How would they acquire their first 10, 50, and 100 customers

  • First 10: Leverage trusted introductions for short, NDA’d pilots with patent‑litigation partners at target firms, producing real charts/drafts they can evaluate; convert to paid Pro seats by crediting pilot usage and securing references if quality meets firm standards https://www.tryandai.com/blog/public-access-announcement.
  • First 50: Expand through internal champions via on‑site/virtual trainings and CLEs that upskill associates/paralegals, while giving IT clear security and deployment documentation to ease procurement https://www.tryandai.com/pricing.
  • First 100: Stand up an SDR motion targeting mid‑to‑large firms and in‑house IP teams using short case studies, and partner with litigation‑support vendors; offer concise enterprise terms, SOC/SSO docs, and single‑tenant/self‑host options to reduce legal/IT friction https://tryandai.org/.

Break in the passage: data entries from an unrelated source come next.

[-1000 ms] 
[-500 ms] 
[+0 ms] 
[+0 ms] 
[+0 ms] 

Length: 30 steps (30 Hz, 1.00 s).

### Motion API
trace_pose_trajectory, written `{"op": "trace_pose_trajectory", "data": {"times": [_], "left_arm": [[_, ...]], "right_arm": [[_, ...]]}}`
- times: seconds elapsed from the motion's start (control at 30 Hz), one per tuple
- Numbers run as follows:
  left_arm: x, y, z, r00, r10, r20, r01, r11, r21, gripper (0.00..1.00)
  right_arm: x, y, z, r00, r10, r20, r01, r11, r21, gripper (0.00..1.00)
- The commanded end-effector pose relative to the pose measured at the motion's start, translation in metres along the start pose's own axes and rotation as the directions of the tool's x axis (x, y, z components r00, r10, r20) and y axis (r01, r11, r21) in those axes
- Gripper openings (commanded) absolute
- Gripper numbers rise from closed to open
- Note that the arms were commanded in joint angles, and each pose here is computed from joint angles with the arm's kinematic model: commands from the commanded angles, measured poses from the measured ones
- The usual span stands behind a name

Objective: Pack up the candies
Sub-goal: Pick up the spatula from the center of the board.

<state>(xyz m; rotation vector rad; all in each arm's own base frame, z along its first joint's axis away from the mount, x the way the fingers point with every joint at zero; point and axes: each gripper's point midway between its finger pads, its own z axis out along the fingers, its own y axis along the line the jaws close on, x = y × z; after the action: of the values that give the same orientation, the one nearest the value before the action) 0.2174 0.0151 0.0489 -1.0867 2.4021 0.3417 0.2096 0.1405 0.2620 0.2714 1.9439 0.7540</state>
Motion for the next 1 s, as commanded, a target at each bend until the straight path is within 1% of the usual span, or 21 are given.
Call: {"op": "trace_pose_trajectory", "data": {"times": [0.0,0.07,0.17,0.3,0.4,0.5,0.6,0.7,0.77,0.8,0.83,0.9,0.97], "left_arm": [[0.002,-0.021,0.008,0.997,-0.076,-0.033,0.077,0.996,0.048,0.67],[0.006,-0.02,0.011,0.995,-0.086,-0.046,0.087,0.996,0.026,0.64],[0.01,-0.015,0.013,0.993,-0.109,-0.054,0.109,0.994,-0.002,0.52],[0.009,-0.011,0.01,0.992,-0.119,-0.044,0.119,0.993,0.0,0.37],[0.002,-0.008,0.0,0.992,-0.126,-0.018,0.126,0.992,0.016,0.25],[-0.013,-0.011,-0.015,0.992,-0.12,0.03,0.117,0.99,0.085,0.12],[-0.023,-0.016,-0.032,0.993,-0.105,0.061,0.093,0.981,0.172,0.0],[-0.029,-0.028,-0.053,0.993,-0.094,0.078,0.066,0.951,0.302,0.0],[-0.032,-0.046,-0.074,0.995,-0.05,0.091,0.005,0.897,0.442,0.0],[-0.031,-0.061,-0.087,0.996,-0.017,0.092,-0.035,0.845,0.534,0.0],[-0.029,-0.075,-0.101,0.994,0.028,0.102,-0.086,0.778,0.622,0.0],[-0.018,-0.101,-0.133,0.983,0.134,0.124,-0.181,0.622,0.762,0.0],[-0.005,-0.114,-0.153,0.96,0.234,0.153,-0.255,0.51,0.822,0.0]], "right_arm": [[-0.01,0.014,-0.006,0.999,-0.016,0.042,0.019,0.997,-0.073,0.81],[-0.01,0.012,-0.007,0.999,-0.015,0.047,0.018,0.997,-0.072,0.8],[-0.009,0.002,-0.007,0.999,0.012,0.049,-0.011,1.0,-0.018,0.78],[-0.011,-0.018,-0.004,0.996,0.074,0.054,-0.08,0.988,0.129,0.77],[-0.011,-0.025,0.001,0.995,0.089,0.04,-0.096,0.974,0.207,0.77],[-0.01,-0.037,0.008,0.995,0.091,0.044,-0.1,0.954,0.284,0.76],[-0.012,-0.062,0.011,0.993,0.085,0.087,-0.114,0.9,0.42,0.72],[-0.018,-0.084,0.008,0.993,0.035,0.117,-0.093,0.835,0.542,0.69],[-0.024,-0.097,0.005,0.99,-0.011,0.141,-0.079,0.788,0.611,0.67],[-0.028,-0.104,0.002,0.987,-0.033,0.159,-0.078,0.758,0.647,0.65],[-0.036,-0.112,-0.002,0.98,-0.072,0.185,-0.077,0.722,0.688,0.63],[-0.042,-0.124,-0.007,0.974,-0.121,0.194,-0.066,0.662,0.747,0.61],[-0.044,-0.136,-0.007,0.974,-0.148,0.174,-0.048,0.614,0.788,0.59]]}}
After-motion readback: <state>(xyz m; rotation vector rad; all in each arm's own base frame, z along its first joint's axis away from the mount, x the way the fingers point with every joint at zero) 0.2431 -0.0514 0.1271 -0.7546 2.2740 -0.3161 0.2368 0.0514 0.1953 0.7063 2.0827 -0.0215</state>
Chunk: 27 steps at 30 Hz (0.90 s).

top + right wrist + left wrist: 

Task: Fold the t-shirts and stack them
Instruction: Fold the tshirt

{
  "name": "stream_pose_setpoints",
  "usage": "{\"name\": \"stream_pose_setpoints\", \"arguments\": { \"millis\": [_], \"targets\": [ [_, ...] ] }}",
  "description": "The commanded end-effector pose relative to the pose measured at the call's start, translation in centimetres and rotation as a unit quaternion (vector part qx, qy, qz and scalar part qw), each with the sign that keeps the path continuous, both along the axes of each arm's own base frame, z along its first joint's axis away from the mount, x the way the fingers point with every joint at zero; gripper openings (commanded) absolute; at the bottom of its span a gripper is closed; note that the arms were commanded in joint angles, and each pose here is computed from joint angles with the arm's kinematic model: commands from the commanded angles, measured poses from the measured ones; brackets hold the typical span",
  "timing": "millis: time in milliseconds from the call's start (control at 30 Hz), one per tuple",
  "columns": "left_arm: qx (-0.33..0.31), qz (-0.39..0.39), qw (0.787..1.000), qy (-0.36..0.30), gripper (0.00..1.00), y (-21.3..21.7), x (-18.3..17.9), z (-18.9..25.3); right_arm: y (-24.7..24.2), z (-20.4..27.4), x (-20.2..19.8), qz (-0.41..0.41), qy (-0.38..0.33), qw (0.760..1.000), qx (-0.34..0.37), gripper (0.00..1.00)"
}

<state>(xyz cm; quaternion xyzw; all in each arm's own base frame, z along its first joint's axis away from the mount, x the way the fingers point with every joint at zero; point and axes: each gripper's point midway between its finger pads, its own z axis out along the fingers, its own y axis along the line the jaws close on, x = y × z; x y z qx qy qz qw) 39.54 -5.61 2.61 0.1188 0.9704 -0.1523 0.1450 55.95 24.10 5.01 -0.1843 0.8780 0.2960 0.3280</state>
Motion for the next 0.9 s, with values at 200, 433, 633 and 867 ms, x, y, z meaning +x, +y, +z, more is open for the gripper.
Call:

What is the rough total addressable market

Top-down context:

The broader ceiling sits within legal tech (~$26.7B in 2024) and, more specifically, IP‑management software (one estimate ~$12B in 2025), which &AI could tap as it expands beyond litigation into prosecution and portfolio workflows https://www.grandviewresearch.com/industry-analysis/legal-technology-market-report https://www.researchnester.com/reports/intellectual-property-management-software-market/6724.

Bottom-up calculation:

Using 3,608 firms active in U.S. patent litigation and &AI’s seat prices ($4,500–$7,500 per user per year), adoption scenarios range from ~$3.75M ARR (5 Pro seats at 100 top firms) to ~$81M ARR (5 Core seats at all 3,608 firms), with a focused 500‑firm push at 10 Pro seats yielding ~$37.5M ARR https://ipwatchdog.com/2023/01/31/rising-top-post-pandemic-ip-world-look-active-patent-litigators-latest-district-court-patent-litigation-data/ https://www.tryandai.com/pricing.

Assumptions:

  • Seat counts per firm (5–10) reflect small team deployments before firm‑wide rollouts.
  • Calculations focus on law firms and exclude corporate IP teams and add‑on enterprise fees.
  • Mix of Core vs. Pro seats aligns with published pricing and conservative adoption by role.